UWBRAD instrument installed in the DC-3T aircraft. The cylinder in the foreground is the deployable "periscope" antenna, and the instrument electronics are housed in the rack in the background. Credit: Joel Johnson/OSU

A new instrument, the Ultrawideband Software-Defined Microwave Radiometer (UWBRAD), aims to provide measurements of ice sheet thermal emission to remotely sense internal ice sheet temperature information.

Physical temperature plays an important role in influencing stress-strain relationships in the volume, and therefore impacts ice sheet dynamics including deformation and flow across the ice sheet base. Previous studies and models have shown the potential of multi-frequency brightness temperature measurements to obtain deep ice sheet temperature information, given assumed ice sheet internal temperatures, electromagnetic permittivity, and other physical parameters such as density and particle grain size. UWBRAD is designed to provide brightness observations over the 0.5-2 GHz range, using multiple frequency channels and full-bandwidth sampling of each channel.

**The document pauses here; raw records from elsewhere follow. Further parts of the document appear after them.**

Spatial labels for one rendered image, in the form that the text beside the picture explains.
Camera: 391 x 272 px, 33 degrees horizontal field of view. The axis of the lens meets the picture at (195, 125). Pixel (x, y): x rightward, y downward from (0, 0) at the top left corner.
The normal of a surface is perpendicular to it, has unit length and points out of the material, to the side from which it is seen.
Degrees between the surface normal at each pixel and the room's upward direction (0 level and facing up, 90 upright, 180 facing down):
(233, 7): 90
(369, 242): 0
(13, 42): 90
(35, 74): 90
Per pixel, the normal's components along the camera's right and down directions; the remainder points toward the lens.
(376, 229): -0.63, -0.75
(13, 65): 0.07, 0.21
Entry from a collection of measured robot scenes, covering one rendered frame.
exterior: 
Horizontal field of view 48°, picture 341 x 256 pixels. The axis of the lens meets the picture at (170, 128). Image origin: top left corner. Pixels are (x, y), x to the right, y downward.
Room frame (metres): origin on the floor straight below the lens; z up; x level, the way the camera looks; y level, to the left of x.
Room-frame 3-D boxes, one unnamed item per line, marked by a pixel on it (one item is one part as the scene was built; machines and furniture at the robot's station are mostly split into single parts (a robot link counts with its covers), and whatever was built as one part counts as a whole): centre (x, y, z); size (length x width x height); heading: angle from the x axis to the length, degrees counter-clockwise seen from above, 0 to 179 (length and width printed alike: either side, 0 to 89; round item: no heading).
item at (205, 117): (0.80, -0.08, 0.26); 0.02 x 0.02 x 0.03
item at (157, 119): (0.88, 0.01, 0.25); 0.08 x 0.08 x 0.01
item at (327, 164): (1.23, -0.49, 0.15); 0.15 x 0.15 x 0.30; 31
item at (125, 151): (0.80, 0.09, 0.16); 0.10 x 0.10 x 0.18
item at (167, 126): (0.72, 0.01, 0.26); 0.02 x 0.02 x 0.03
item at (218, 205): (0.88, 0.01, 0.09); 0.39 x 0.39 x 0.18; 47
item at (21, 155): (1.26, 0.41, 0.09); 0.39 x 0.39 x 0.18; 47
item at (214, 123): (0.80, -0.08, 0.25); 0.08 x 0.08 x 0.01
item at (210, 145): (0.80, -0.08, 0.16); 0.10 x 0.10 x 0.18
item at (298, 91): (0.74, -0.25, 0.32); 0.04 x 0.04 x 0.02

In November 2015, the UWBRAD team successfully demonstrated a four-channel prototype of the UWBRAD on a tower in Antarctica. This ground-based test successfully demonstrated that lower frequencies can sense internal ice sheet temperatures at depths of several kilometers and showed warmer temperatures with increasing depth. In 2016, the UWBRAD team applied the lessons learned from this previous ground-based prototype demonstration to a full 12-channel airborne instrument, which had its first test flights in September 2016 onboard a Kenn Borek Airlines DC-3T aircraft over Greenland and parts of Canada.

A view of the Canadian Rockies near the Columbia Icefield during the September 5, 2016 flight test. Credit: Joel Johnson/OSU

No methods currently exist for remotely sensing ice internal temperatures; presently, the only measured information is obtained from a small number of deep ice core sites. As an airborne instrument, UWBRAD could obtain this type of data over wide areas.

The 2016 airborne tests provided approximately 10 hours of the first ultrawideband microwave radiometer measurements of geophysical scenes including ice sheets. The UWBRAD project team intends to conduct additional flights to collect science data in early 2017.